Mary McLeod Bethune was born in Maysville, South Carolina, she was the second to youngest child out of 16 other siblings. One day, a black woman who was starting a missionary school, offered the McLeod children to attend her school but Mary’s family could only afford to send one child and Mary was the child they chose. While at the school, she took as many classes as she could. Randomly, a woman in Denver, Colorado offered the school Mary attended, scholarship money for one student to continue to going to school. Mary was chosen and she went to the Scotia Seminary School for Girls from 1888-1893 in Concord, North Carolina.
After graduating from Scotia, she attended the Moody Bible Institute in Chicago, Illinois. She then moved to Daytona, Florida where she started The Daytona Normal and Industrial School for Negro Girls, in 1904.It was a private school.
When she first started it, only five students attended. In just two years, the school expanded to 250 students. The school was so successful that it merged with the Cook Institute for Men in 1923 or 1929. There are several sources that say both of the two (wide range, I know, but I’m just reporting the facts lol.) Anyhow, the school became known as the Bethune-Cook College.

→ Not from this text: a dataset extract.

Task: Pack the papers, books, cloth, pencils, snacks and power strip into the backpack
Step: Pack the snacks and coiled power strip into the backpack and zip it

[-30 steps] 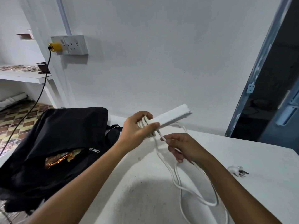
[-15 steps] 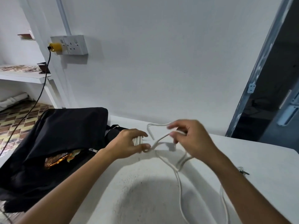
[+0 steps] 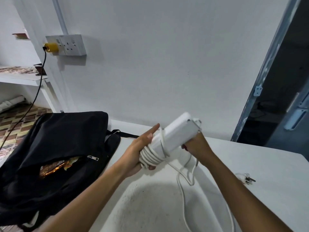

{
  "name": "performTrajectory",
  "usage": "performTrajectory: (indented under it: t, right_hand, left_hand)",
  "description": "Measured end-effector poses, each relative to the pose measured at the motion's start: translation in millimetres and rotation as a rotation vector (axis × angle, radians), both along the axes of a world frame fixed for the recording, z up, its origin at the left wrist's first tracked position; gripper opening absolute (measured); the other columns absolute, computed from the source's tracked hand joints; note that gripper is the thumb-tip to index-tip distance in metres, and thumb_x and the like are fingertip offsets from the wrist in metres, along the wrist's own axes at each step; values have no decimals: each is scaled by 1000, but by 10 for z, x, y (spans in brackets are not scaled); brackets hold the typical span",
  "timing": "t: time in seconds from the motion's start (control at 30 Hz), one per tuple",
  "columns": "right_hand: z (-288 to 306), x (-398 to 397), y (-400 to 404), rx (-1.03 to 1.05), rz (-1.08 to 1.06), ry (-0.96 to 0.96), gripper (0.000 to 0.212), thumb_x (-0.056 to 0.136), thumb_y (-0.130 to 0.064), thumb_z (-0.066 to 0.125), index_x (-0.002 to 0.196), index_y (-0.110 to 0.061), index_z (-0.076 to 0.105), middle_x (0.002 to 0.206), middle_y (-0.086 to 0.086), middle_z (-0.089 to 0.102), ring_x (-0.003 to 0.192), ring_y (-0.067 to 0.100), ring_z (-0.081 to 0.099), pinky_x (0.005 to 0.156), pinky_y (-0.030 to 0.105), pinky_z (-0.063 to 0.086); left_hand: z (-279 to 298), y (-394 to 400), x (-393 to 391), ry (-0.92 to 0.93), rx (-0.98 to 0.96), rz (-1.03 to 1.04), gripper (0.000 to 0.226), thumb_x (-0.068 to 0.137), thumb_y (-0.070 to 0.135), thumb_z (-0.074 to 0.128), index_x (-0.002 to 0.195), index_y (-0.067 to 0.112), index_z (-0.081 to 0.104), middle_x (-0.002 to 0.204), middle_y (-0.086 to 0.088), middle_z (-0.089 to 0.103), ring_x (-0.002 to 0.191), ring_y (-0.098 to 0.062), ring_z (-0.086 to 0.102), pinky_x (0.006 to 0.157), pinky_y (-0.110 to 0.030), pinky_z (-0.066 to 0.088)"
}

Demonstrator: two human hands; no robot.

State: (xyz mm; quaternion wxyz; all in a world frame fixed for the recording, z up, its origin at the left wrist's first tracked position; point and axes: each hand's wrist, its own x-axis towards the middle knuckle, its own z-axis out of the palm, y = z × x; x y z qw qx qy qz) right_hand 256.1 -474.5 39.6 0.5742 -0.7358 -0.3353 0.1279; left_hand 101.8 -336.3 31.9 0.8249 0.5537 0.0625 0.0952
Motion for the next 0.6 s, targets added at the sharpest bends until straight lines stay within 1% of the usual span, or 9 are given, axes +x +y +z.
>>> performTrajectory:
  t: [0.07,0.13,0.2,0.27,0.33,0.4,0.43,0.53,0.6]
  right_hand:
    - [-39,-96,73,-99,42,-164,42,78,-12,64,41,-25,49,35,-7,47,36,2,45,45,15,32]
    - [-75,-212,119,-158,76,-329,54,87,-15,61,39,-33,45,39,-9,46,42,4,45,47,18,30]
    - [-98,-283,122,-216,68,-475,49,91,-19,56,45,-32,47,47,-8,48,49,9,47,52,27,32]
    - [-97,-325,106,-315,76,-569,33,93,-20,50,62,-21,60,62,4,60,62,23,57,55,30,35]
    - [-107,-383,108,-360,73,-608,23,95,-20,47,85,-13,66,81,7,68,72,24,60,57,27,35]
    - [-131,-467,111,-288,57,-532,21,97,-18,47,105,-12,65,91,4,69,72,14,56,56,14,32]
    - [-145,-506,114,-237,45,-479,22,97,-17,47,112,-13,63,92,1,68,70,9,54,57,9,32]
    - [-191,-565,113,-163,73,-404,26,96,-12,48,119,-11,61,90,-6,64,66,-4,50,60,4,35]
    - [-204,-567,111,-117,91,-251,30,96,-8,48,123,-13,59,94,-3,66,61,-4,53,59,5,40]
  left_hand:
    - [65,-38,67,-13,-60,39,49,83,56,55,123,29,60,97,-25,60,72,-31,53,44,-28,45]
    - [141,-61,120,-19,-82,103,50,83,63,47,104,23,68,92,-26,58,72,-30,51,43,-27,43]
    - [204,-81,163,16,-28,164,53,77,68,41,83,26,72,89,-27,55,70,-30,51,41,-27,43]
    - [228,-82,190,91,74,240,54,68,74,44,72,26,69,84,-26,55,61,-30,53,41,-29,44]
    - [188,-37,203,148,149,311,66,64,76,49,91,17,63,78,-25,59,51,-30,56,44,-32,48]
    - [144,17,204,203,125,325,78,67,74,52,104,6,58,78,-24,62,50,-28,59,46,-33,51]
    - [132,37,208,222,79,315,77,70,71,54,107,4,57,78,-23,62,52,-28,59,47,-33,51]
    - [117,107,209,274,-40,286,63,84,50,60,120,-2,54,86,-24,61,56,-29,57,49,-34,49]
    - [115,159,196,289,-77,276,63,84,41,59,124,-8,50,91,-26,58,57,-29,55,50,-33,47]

She has other accomplishments such becoming the President chapter president of the National Association of Colored Women. Later on, she became the National Leader of the Organization. She was involved in government services with past Presidents such Calvin Coolridge, Herbert Hoover, Theodore Roosevelt and even gained a close relationship with his wife Eleanor; she also worked with Harry Truman.
Before her death in 1955, she had a spiritual bequest stating ” I leave you a thirst for education. Knowledge is the prime need for the hour–of I have a legacy to leave my people, it is my philosophy of living and serving.”